AI agents are seeing increasing use cases in security. Successful implementation requires an understanding of the architecture with which AI agents are deployed. While the technology is new, its potential is not to be ignored.
AI agents are seeing increasing use cases in security. Successful implementation requires an understanding of the architecture with which AI agents are deployed. While the technology is new, its potential is not to be ignored.
AI agents differ from conventional AI in various ways. Compared to traditional AI, AI agents are more autonomous (requiring less human supervision/oversight), more context-aware (knowing not just the what, but also the who, when, where, why and how), and decision-driven (recommending what course of action to take in the event of a security breach). Various use cases are emerging; agents detecting loiterers in a store and sending an alert, or agents seeing a motor scooter rider in a restricted area and alerting the nearest police officer – these are some examples of AI agents at work.
Trending towards the edge
Architecture-wise, AI agents can be deployed at the edge or in the backend server. Each has its own merits and disadvantages.
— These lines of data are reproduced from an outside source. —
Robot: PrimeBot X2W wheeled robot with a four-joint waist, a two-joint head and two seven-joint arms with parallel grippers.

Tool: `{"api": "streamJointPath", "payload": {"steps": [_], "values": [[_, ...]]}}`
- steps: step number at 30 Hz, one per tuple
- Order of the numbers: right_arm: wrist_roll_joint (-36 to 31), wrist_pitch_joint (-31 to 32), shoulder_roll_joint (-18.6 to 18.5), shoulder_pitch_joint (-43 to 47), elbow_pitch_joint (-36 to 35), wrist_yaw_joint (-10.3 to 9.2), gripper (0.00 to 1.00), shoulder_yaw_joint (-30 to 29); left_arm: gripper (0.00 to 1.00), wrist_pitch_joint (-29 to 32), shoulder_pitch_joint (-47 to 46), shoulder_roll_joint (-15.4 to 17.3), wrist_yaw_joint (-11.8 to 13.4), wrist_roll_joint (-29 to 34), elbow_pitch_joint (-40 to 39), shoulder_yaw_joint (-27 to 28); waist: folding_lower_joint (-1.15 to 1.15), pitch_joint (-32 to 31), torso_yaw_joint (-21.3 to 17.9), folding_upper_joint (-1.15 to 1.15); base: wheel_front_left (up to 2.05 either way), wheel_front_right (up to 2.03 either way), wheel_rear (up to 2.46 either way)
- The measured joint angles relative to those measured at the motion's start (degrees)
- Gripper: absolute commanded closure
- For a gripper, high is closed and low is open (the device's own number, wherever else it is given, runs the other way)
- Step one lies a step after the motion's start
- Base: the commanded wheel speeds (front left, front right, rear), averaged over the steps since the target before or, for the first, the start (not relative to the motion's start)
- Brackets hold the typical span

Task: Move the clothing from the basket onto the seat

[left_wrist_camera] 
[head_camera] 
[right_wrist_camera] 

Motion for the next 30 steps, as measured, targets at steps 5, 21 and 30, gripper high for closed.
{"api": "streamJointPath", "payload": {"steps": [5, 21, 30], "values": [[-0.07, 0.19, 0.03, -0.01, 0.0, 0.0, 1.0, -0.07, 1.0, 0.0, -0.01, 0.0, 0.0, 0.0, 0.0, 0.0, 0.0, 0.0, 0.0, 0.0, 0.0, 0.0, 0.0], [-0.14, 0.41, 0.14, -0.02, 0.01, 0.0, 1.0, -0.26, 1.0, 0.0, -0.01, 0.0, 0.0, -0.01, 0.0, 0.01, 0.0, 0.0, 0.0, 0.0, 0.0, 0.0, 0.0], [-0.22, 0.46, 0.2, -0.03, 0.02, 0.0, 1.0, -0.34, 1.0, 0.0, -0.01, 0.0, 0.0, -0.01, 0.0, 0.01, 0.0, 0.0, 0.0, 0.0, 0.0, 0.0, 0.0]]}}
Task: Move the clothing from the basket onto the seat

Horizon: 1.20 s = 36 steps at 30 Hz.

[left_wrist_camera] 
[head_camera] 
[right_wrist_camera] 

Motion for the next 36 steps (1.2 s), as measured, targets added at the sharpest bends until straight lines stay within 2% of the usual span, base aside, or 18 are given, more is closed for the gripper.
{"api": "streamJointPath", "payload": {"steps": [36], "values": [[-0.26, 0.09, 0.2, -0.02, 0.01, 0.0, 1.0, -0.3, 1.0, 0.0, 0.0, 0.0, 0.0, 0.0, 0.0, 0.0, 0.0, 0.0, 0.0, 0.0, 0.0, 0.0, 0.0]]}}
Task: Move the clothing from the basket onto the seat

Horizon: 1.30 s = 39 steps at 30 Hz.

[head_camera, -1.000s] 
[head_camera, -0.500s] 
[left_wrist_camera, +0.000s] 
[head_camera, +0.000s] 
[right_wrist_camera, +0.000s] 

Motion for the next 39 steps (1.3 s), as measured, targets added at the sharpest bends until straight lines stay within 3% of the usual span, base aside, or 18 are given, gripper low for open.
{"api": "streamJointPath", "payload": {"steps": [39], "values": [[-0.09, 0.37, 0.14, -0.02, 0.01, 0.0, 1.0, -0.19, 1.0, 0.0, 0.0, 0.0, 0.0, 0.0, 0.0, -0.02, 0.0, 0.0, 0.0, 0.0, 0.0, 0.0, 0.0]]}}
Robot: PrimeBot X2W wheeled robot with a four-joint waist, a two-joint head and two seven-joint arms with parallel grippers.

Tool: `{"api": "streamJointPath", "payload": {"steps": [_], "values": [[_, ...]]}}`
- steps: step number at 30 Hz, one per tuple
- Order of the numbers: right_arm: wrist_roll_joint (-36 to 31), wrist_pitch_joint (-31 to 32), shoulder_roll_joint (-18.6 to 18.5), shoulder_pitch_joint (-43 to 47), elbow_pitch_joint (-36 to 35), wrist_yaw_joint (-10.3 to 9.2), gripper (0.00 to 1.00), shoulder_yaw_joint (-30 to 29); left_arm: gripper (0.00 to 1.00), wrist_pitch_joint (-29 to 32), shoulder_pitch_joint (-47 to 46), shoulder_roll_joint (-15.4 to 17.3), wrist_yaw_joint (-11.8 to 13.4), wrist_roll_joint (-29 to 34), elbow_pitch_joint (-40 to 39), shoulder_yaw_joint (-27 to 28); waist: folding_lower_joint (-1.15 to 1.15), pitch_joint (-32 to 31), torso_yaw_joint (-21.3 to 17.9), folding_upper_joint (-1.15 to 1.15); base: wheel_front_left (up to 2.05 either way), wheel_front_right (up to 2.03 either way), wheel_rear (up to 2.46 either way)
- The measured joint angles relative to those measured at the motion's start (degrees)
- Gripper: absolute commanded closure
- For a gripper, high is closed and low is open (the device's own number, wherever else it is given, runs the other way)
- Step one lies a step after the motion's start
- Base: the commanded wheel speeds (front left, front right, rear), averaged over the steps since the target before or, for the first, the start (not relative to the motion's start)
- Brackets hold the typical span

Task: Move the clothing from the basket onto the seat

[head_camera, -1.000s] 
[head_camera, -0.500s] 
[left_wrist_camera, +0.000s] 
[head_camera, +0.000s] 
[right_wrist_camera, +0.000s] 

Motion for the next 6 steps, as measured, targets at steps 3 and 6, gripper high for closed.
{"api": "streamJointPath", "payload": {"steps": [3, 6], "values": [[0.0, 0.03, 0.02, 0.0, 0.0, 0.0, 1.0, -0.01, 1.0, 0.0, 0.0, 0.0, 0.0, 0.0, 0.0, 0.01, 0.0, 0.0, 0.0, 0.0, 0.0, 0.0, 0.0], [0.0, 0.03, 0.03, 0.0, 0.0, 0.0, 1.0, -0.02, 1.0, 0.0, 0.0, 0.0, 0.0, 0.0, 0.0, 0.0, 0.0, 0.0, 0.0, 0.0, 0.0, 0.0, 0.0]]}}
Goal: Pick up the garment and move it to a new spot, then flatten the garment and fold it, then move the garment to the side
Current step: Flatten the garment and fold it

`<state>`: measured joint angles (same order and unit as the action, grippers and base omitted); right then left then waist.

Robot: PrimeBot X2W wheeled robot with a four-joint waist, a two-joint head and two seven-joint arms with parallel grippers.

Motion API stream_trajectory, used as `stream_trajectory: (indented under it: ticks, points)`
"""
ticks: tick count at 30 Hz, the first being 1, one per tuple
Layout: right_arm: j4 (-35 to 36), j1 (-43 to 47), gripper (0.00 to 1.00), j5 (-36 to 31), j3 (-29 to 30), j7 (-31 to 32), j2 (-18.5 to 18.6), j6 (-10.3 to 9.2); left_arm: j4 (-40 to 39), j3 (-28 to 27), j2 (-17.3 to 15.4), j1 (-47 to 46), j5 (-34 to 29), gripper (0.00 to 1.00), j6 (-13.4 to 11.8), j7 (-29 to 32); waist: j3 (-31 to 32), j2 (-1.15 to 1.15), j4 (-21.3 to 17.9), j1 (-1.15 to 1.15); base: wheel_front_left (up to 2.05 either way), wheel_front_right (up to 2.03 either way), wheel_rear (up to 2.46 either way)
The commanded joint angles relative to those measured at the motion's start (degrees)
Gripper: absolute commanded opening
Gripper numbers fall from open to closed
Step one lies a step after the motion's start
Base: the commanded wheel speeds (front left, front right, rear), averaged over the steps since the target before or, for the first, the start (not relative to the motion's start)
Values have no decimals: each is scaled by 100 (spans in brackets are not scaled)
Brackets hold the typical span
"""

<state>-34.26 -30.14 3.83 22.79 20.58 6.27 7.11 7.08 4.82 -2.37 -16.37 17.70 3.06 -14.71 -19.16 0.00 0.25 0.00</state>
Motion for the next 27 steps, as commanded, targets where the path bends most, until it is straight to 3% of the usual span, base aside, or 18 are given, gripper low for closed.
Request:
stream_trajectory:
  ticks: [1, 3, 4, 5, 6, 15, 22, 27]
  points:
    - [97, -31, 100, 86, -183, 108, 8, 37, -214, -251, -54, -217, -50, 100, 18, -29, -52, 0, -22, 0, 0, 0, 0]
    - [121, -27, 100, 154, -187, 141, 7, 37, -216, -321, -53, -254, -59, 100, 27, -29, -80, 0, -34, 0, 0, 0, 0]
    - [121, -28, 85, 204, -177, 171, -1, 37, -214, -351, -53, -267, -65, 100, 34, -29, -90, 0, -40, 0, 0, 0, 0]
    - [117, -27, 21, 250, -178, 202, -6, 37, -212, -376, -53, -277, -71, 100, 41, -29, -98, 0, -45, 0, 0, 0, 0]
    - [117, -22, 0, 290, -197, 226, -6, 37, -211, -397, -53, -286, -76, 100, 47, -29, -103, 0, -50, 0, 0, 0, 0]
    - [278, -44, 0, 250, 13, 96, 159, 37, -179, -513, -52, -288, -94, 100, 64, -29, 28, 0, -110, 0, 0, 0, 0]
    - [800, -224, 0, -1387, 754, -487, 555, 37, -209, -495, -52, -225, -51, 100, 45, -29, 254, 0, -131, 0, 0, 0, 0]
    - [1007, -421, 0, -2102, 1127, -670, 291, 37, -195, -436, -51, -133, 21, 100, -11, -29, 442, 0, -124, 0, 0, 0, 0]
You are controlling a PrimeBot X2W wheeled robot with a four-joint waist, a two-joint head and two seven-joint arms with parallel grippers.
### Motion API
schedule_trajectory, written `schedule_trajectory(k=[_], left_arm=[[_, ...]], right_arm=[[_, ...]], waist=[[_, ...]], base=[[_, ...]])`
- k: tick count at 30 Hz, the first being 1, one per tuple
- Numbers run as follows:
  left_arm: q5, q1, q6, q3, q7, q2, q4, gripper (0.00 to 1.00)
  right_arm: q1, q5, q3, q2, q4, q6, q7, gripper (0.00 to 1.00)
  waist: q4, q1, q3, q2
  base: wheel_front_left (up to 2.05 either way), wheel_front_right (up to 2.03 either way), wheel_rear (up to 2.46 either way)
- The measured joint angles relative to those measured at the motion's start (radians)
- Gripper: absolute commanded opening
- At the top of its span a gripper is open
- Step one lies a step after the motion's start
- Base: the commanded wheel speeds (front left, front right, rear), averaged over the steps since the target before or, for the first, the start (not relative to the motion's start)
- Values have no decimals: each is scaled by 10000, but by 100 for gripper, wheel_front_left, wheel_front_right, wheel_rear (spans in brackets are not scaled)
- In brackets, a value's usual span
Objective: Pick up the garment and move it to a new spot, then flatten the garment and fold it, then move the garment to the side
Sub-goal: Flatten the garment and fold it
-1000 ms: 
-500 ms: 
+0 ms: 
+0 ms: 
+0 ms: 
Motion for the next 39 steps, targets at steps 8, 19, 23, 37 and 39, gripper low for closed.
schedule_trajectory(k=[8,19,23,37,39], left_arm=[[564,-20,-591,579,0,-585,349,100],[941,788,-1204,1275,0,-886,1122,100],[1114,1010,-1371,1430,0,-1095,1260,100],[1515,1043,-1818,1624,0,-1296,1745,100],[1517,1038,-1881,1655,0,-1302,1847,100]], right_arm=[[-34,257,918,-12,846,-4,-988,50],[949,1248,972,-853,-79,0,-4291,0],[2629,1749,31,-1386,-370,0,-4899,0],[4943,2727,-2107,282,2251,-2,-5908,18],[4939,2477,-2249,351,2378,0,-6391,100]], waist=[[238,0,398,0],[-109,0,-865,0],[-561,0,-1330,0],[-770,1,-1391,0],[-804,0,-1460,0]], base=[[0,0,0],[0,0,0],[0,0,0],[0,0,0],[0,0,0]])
“From a deployment perspective, on-premise and hybrid approaches are increasingly preferred in physical security. Video data is sensitive, bandwidth-heavy, and often subject to regulatory or customer constraints. Running agents on site ensures data sovereignty, low latency, and predictable performance,” said Koen de Jong, Founder and CEO of Visionplatform AI.
Yet there are also disadvantages of running agents at the edge, the biggest of which is limited processing inside the camera.
“We now have AI models inside the cameras, which allow us to do some basic functionality. So today, for example, we do facial recognition inside the camera. We do license plate recognition inside the camera. But there's a limitation to how much data can be processed,” said Xavier Miota, VP of Sales at Incoresoft.
But Miota notes that AI agents are trending towards the edge, especially with the help of AI boxes.
“The AI box is in between a traditional server and the camera-based AI. So here, you will put an AI box at a site where you have 20 cameras, and then you can do the intelligence both on the camera and on the AI box,” he said. “Now there's a lot of companies and competitors of ours that do half of the tasks inside the camera and the other half on the server, when we used to do everything on the server before. So it's moving. And hopefully in the next five years, we will have powerful enough camera chips in order to run full AI agents.”
Not all smooth sailing
Indeed, AI agents can benefit security in numerous ways. But despite their promises, several challenges still remain. One of them is cost, as some AI agents need expensive servers to run.
“Today, everybody wants to have the best possible system at the lowest possible price. My customers, when they have to buy five servers or six servers with GPUs, they start to complain,” Miota said.
Leo Levit, Chairman of ONVIF Steering Committee, cites input and output language unification as a main challenge. “One of the challenges that ONVIF hopes to overcome is a unified input and output ‘language.’ That is to prevent solutions being dependent on one component or vendor,” Levit said.
Explainability and data quality also present some challenges. “Agents must be able to explain why they recommended or took a certain action. This requires clear logging, traceability, and human-override mechanisms,” de Jong said. “Data quality remains critical. AI agents are only as effective as the signals they receive. This is addressed by combining traditional detection with higher-level semantic understanding and continuous feedback from operators.”
Finally, de Jong cites the challenge of over-expectation. “AI agents are not a magic replacement for security teams. They must be carefully instructed, constrained, and aligned with operational policies,” he said.
Future prospects great
Despite the aforementioned challenges, and the fact AI agents are at a relatively early stage, prospects in security are great.
“We are still in the early days of adoption of this technology. I think we are in the transition between proof of concept types of installation and real-life deployments,” Levit said. “Several companies in the industry are working on this type of solution and showcasing great results. I think the potential is there and it could be a great addition to the industry’s mission to make our work safer.”
De Jong echoes those remarks, saying AI agents will become standard in physical security over the next few years.
“The industry is facing a structural problem: more cameras, more sensors, and more data, but not more operators. AI agents directly address this imbalance. They scale decision-making capacity without scaling headcount. Growth prospects are strong because this shift is driven by necessity, not hype,” he said.